As I see it, Graph Theory is the dark horse of Business Intelligence. It comes in many names and variations: Social Network Analysis, Network Science or Network Theory, but they all have the same algorithms and principles. A common misconception is that graph theory only applies to communication data such as online or traditional social networks or a network of computers and routers. This blog aims to show you how Graph Theory algorithms can uncover hidden insights in a range of business data. I *promise* to keep this light on mathematics and heavy on business value.
Let’s first get stuck in with some terminology and network graphs.
As with any mathematical study, Graph Theory comes with a fair handful of jargon:
- Node(s) – Sometimes called Vertex/Vertices, Nodes are one of two of the most important properties of a network graph. They are simply an entity on the graphs that represents an intersection/connection. This could be a person, location, product, an idea etc. Visually, it is usually represented as a circle.
- Edge(s) – Sometimes called Tie(s) or Link(s), Edges are the second most fundamental property of a network graph, an edge is the link between two connections. Visually, it is usually represented as a line connecting the nodes.
- Weight – A weight is a numerical attribute of an edge that should be considered when calculating certain graph theory metrics. An example would be when calculating the shortest route through a geographical network, the distance measure between each location should be considered.
- Neighbour(s) –Neighbours are 2 nodes connected by an edge.
- Path – A path is a route (of edges) between 2 or more nodes.
Below are examples of network graphs:
The network graph on the left is a network of 40 books as the nodes and co-purchasing links as the edges which I visualised in a previous blog. The network graph on the right is taken from a research article by Martin Grandjean.
Despite the differences in colour and size, these are both examples of plain vanilla network graphs. Martin Grandjean’s graph on the right is also great visual example of two popular graph theory metrics: the size of the nodes is dictated by their Degree Centrality and the colour is dictated by their Betweenness Centrality. These two metrics will be discussed later in the article but it’s great to know that the results of graph theory algorithms can also be visualised on a network graph.
Below are two more (slightly fancier) network graphs:
The graph in orange (left) is an example of a weighted graph. This is a network where the edges among nodes have weights assigned to them. When visualised, weights associated with an edge can be represented by a number, like in the example above, or by the thickness of the line.

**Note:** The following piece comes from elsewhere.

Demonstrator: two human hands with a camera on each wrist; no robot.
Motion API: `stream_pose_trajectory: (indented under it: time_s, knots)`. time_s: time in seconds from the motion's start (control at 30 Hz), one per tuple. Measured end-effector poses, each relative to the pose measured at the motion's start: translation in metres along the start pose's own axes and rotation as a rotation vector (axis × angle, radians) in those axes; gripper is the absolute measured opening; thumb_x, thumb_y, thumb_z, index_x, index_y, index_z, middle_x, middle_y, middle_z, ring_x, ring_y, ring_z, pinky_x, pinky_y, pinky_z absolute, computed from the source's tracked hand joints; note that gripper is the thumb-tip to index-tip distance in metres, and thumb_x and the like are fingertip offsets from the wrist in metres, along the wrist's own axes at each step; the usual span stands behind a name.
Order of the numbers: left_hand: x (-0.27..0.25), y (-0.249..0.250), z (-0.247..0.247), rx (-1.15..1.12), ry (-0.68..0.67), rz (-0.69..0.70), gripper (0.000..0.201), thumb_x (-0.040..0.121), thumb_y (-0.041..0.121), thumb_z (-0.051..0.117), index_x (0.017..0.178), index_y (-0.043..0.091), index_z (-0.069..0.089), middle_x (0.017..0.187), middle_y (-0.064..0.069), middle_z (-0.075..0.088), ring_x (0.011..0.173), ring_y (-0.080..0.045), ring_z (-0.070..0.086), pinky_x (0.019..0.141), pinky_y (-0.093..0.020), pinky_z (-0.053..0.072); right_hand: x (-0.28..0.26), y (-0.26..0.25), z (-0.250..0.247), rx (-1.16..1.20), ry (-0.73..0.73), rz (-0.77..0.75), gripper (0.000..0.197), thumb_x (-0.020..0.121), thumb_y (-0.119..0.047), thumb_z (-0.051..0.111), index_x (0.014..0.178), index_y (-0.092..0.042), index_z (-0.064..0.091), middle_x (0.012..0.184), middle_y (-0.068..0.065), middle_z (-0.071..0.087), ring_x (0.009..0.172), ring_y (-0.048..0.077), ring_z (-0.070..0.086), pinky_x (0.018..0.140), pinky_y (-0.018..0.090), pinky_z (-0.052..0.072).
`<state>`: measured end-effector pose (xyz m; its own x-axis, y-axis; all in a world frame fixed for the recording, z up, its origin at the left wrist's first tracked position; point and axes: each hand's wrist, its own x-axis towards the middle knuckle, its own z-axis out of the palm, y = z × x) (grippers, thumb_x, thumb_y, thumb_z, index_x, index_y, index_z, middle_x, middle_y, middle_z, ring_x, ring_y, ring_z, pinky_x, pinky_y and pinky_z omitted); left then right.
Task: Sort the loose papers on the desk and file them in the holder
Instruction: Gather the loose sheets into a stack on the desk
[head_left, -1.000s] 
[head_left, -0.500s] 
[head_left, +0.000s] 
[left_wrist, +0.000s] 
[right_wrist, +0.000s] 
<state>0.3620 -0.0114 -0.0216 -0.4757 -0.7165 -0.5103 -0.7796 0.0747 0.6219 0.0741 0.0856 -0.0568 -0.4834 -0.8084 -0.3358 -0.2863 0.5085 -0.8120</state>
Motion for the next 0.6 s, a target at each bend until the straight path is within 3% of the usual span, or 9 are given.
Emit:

The graph in green (right) is an example of a directed graph. This is a network where the edges among nodes have a direction assigned to them. Directed graphs will have an arrow as opposed to a line to represent the edge and direction. Some algorithms will take the direction into consideration when calculating metrics.
It is possible, and quite popular, for a graph to be both weighted and directed.
Example of Network Graphs in Business Intelligence
One reason graph theory usually is often overlooked when organisations build their business intelligence roadmap is that the strategists responsible don’t see any examples of network graphs that apply to their own data. Network graphs can be built from any data that has relationships, not just social networks or computer networks. Here are some examples:
- All the flights to and from airports can be organized as a graph. In this case, the airports are the nodes and the flights the edges between the nodes.
- The accounts of a bank with all the money transfers form a graph.
- All deliveries between addresses worldwide can be organized as a network graph.
- A visitor’s journey on an organization’s website can also form a graph, where webpages form the nodes and the visitor’s movements become the relationships.
- In retail, products can be the nodes linked together by co-purchases to form a network graph.
As you can see, network graphs are a fantastic way to represent and visualise the relationships between entities. But this isn’t their only purpose. Network graphs are usually built to provide a unique data structure to perform calculations upon.
This brings us to my favourite subject…
Graph Theory Algorithms!
The centrality metric comes in many flavours with the most popular including Degree, Betweenness and Closeness. These are used to calculate the importance of a particular node and each type of centrality applies to different situations depending on the context.
Degree centrality is by far the simplest calculation. It is a count of how many edges are connected to each node. A node with a high degree centrality, which is a node with lots of edges, is generally considered a highly active node. If the network graph represented a network of flights between airports, the airport with the highest degree centrality would be the busiest airport. (Centrality can be further granulated by splitting it into 2 values, the in-degree and out-degree, in directed graphs. These values can determine whether a node is prominent, with lots of other nodes reaching towards it, or influential, with the node itself reaching out to many other nodes.)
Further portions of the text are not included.